Where Kennerson excels is describing Twig’s limited point of view. Twig is perceptive and increasingly skeptical, and it’s nice to see a docile girl blossom into a self-reliant young woman. But she also has no idea what’s happening from scene to scene, and the more secrets she learns, the more hypocritical The Family seems. It isn’t until Twig awakens in the hospital that Dr. Young describes her outfit as “Amish.” Deep into novel, it’s suddenly apparent to the reader how strange The Family is. This isn’t a cult that wears blue jeans or jumpsuits. These guys are seriously old-fashioned. No wonder their leader, Adam, makes everyone call him “Father” – even Twig, the underage girl he plans to marry.

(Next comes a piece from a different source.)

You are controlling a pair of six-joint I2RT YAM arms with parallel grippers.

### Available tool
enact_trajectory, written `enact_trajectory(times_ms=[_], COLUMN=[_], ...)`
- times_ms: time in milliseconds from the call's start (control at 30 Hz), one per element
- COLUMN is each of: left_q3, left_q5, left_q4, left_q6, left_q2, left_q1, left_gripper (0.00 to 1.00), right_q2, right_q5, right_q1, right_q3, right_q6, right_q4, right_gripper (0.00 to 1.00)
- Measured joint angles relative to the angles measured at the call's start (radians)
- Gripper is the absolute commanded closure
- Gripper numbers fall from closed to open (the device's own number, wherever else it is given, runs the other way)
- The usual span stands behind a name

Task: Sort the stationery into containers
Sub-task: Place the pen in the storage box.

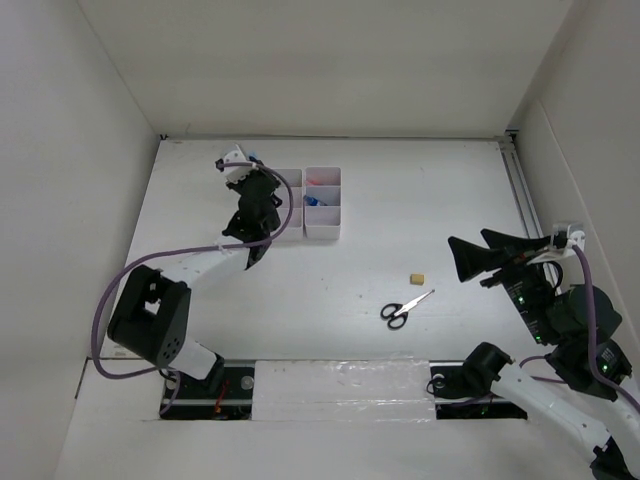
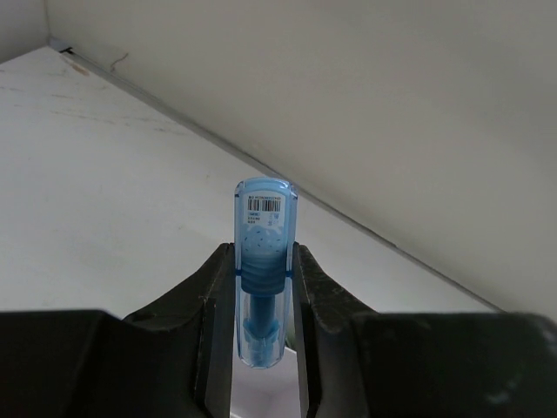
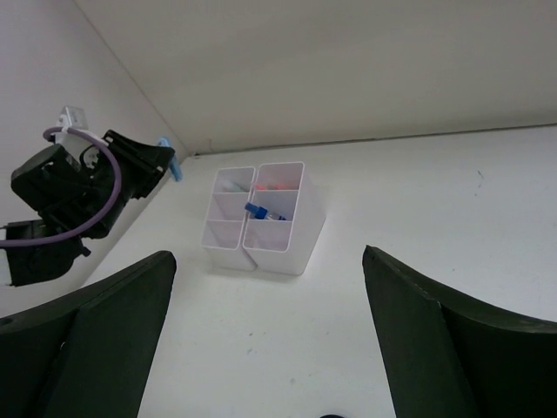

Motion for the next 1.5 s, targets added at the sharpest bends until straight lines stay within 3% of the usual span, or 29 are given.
enact_trajectory(times_ms=[300, 533, 933, 1200, 1500], left_q3=[-0.161, -0.338, -0.336, -0.303, -0.273], left_q5=[0.188, 0.492, 0.944, 1.01, 0.974], left_q4=[0.253, 0.45, 0.545, 0.546, 0.558], left_q6=[0.027, 0.029, 0.013, 0.016, 0.035], left_q2=[0.057, 0.006, 0.093, 0.121, 0.145], left_q1=[-0.002, 0.093, 0.197, 0.206, 0.206], left_gripper=[1.0, 1.0, 1.0, 1.0, 1.0], right_q2=[-0.007, -0.024, -0.021, -0.007, 0.034], right_q5=[-0.016, -0.018, -0.03, -0.035, -0.063], right_q1=[0.0, 0.0, 0.0, 0.0, 0.0], right_q3=[-0.013, -0.051, -0.07, -0.077, -0.093], right_q6=[0.01, 0.014, 0.009, -0.01, -0.028], right_q4=[-0.002, 0.007, 0.024, 0.039, 0.074], right_gripper=[0.06, 0.06, 0.06, 0.06, 0.06])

Most readers will recognize Adam as a manipulative psychopath the moment he appears at the wedding ceremony in Chapter 2. Every new page confirms this fact, and Twig becomes increasingly wary of him. In one passage, she starts to seriously reconsider their forced relationship.

Twig wondered if she herself would have fallen in love with Adam if they had been the same age when they met. If Twig had been a graduate student in Manhattan, had her own apartment and her own life. If Adam had draped her with compliments about her intelligence rather than grabbing her neck. You are mine now.

Given the propensity of male cult leaders to collect harems of young women, “The Family” tells a vital cautionary tale. The novel narrates a fairly G-rated version of sexual manipulation, but Adam’s intention is clear. While Kennerson doesn’t spend much time describing Costa Rica, she exposes an embarrassing truth: Foreigners are constantly showing up in Latin America with beatific visions, and they often treat these countries as uninhabited playgrounds for spiritual development. At one point, Twig asks a handsome outsider a provocative question: “Does it matter? I mean, if I’m part of an ideal society or a cult? I mean, of course it does, but for you and me, right now, does it matter?”

Twig wonders whether the boy can treat her as a person. But when it comes to self-deifying visitors claiming chunks of Costa Rica as their personal Canaans, is there a difference between pilgrims and autocrats?

“The Family” is available on Kindle.